Exercise data Start Marker

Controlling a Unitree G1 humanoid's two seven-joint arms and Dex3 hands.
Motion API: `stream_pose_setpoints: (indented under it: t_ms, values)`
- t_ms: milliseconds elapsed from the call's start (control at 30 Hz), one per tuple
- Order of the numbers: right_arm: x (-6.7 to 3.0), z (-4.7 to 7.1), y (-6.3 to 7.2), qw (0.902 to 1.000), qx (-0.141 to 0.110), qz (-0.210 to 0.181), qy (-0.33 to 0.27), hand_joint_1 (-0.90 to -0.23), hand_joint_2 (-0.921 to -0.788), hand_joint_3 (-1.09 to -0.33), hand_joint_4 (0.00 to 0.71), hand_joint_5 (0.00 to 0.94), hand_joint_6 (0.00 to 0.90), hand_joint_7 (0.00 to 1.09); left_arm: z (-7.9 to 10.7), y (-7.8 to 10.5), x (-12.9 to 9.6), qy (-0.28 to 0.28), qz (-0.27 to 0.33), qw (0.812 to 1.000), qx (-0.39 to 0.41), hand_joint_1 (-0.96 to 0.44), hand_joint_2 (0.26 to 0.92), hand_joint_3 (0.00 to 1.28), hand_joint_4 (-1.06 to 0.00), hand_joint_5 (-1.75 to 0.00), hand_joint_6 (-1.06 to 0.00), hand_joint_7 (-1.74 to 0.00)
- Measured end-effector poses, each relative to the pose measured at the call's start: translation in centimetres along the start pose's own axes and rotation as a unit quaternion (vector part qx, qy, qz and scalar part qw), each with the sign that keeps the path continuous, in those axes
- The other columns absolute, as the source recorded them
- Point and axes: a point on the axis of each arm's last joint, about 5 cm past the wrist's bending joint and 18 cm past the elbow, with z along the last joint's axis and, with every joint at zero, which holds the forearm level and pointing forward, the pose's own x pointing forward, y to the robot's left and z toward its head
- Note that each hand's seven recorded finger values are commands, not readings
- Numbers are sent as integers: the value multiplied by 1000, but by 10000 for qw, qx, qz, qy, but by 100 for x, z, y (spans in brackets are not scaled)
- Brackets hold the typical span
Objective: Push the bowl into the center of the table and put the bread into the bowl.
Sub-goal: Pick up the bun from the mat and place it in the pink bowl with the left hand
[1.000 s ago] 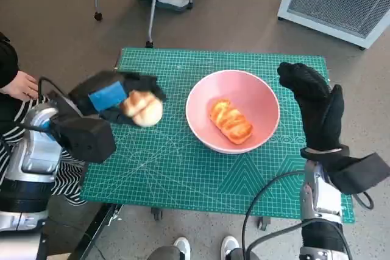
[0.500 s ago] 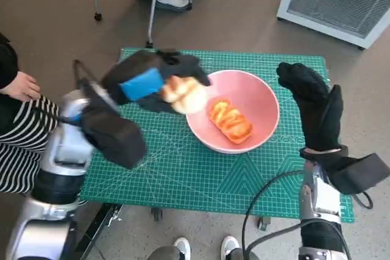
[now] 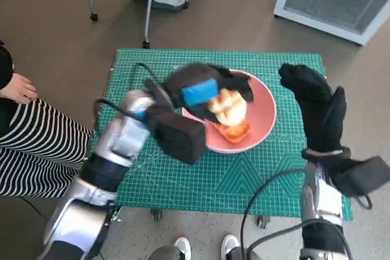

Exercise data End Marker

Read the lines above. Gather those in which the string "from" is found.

- t_ms: milliseconds elapsed from the call's start (control at 30 Hz), one per tuple
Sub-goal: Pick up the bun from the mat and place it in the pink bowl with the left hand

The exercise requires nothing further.